Star Trek: Deep Space Nine and Star Trek: Enterprise were the only two Star Trek spin-offs to embrace any real form of serialisation, and even then they only engaged with the concept in their final years. However, even Star Trek: The Next Generation and Star Trek: Voyager maintained a tighter net of inter-episode continuity than the oldest show in the franchise. For example, the Klingon Civil War in Redemption built off themes and hooks left in two years of Klingon and Romulan stories like Mind’s Eye or Sins of the Father. The presence of the Borg in Voyager’s Scorpion was hinted out in a couple of third-season episodes leading up to the cliffhanger.

On the other hand, Star Trek never quite went in for that mode of storytelling. I suppose you could read the Klingon stories in the second season (Friday’s Child, A Private Little War and The Trouble With Tribbles) as building off the events of Errand of Mercy, but the events of that episode are only ever fleetingly mentioned and their characterisation seems more in keeping with their portrayal as space!communists than any series continuity.

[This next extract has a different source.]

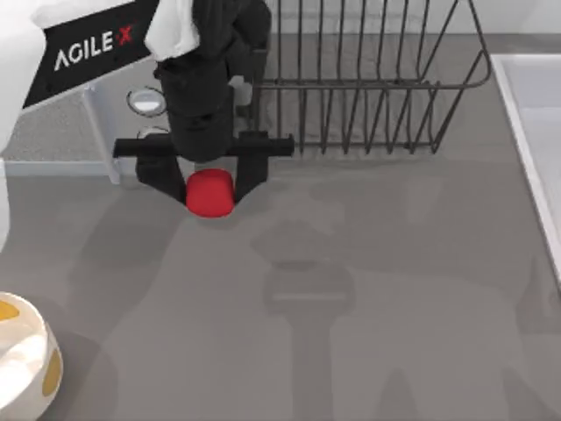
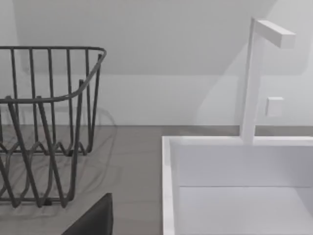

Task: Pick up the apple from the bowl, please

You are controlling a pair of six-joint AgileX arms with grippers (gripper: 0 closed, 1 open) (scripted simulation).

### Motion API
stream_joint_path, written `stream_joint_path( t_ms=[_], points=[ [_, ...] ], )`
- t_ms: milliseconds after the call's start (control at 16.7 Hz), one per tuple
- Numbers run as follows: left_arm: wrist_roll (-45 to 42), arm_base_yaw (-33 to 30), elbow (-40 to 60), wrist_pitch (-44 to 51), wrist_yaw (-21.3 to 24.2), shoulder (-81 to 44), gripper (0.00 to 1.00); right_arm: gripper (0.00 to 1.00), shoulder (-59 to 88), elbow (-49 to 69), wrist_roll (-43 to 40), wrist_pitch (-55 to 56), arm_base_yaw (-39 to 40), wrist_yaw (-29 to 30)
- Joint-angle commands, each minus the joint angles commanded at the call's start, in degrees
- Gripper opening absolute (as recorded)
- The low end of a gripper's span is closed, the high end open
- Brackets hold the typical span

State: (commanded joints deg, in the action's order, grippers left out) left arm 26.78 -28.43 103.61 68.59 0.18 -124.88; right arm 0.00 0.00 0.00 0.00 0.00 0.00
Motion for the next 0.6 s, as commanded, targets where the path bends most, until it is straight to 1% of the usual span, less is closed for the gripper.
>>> stream_joint_path(
  t_ms=[180,420,600],
  points=[
    [0.0,-0.02,-5.05,-5.1,-0.01,-0.2,0.0,1.0,0.0,0.0,0.0,0.0,0.0,0.0],
    [0.0,-0.02,-5.56,-5.62,-0.01,-0.2,0.0,1.0,0.0,0.0,0.0,0.0,0.0,0.0],
    [0.0,-0.02,-5.56,-5.62,-0.01,-0.2,0.23,1.0,0.0,0.0,0.0,0.0,0.0,0.0]
  ],
)
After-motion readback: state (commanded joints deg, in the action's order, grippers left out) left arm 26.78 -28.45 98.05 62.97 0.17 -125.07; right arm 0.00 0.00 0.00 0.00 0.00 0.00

So it’s no surprise that so many writers approaching the show try to fill in the gaps in continuity created by the episodic format. Sometimes, this amounts to attempts to foster character continuity; David R. George’ III’s Crucible trilogy tries to connect Kirk’s series of serious losses in The City on the Edge of Forever and Operation — Annihilate!, neither of which was ever explored on-screen in any depth. Others try to piece together some political or social contexts for the glimpses we see of interstellar affairs; John Byrne’s Romulans: Pawns of War charts the Romulan-Klingon relationship from Balance of Terror to The Enterprise Incident and beyond.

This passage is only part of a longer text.